An exact transcription of the data below, complete and unaltered, is the expected answer.

Exercise data START

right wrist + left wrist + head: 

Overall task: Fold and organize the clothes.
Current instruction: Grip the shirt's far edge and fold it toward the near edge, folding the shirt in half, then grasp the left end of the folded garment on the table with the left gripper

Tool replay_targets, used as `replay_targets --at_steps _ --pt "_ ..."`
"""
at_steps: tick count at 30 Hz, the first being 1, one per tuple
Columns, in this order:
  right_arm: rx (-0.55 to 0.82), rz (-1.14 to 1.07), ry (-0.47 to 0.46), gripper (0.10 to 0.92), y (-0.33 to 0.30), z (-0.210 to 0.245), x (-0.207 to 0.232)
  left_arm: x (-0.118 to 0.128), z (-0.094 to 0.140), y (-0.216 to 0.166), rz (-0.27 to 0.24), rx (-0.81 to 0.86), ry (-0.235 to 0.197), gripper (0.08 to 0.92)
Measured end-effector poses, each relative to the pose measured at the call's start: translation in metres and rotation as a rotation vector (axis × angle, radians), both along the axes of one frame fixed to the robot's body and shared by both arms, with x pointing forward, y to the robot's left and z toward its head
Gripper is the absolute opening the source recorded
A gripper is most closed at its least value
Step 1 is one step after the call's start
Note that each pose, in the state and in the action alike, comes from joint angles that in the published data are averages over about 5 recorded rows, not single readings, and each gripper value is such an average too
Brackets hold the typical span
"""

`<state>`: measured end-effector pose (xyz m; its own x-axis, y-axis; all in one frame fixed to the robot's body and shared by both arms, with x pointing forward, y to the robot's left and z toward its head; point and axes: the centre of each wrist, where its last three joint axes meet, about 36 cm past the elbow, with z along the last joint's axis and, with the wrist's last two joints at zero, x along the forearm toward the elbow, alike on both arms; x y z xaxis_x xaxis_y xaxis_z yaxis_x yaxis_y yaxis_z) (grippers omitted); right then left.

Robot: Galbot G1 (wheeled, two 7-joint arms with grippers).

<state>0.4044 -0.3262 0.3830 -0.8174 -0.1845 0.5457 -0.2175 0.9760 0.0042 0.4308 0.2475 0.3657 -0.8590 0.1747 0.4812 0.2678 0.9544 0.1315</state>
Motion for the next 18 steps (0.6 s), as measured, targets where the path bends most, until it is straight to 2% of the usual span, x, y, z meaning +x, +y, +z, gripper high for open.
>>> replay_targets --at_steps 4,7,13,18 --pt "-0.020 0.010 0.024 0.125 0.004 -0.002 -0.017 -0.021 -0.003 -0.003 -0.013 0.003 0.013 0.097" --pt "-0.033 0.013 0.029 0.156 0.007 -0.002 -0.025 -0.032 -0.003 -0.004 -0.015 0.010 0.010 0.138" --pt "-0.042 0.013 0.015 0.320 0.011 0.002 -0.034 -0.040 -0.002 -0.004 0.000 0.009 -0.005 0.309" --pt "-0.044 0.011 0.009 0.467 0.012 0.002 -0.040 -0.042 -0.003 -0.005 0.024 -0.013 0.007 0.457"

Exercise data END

== Answer space ==
right wrist + left wrist + head: 

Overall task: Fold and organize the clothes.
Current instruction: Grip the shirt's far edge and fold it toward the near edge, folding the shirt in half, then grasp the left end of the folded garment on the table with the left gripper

Tool replay_targets, used as `replay_targets --at_steps _ --pt "_ ..."`
"""
at_steps: tick count at 30 Hz, the first being 1, one per tuple
Columns, in this order:
  right_arm: rx (-0.55 to 0.82), rz (-1.14 to 1.07), ry (-0.47 to 0.46), gripper (0.10 to 0.92), y (-0.33 to 0.30), z (-0.210 to 0.245), x (-0.207 to 0.232)
  left_arm: x (-0.118 to 0.128), z (-0.094 to 0.140), y (-0.216 to 0.166), rz (-0.27 to 0.24), rx (-0.81 to 0.86), ry (-0.235 to 0.197), gripper (0.08 to 0.92)
Measured end-effector poses, each relative to the pose measured at the call's start: translation in metres and rotation as a rotation vector (axis × angle, radians), both along the axes of one frame fixed to the robot's body and shared by both arms, with x pointing forward, y to the robot's left and z toward its head
Gripper is the absolute opening the source recorded
A gripper is most closed at its least value
Step 1 is one step after the call's start
Note that each pose, in the state and in the action alike, comes from joint angles that in the published data are averages over about 5 recorded rows, not single readings, and each gripper value is such an average too
Brackets hold the typical span
"""

`<state>`: measured end-effector pose (xyz m; its own x-axis, y-axis; all in one frame fixed to the robot's body and shared by both arms, with x pointing forward, y to the robot's left and z toward its head; point and axes: the centre of each wrist, where its last three joint axes meet, about 36 cm past the elbow, with z along the last joint's axis and, with the wrist's last two joints at zero, x along the forearm toward the elbow, alike on both arms; x y z xaxis_x xaxis_y xaxis_z yaxis_x yaxis_y yaxis_z) (grippers omitted); right then left.

Robot: Galbot G1 (wheeled, two 7-joint arms with grippers).

<state>0.4044 -0.3262 0.3830 -0.8174 -0.1845 0.5457 -0.2175 0.9760 0.0042 0.4308 0.2475 0.3657 -0.8590 0.1747 0.4812 0.2678 0.9544 0.1315</state>
Motion for the next 18 steps (0.6 s), as measured, targets where the path bends most, until it is straight to 2% of the usual span, x, y, z meaning +x, +y, +z, gripper high for open.
>>> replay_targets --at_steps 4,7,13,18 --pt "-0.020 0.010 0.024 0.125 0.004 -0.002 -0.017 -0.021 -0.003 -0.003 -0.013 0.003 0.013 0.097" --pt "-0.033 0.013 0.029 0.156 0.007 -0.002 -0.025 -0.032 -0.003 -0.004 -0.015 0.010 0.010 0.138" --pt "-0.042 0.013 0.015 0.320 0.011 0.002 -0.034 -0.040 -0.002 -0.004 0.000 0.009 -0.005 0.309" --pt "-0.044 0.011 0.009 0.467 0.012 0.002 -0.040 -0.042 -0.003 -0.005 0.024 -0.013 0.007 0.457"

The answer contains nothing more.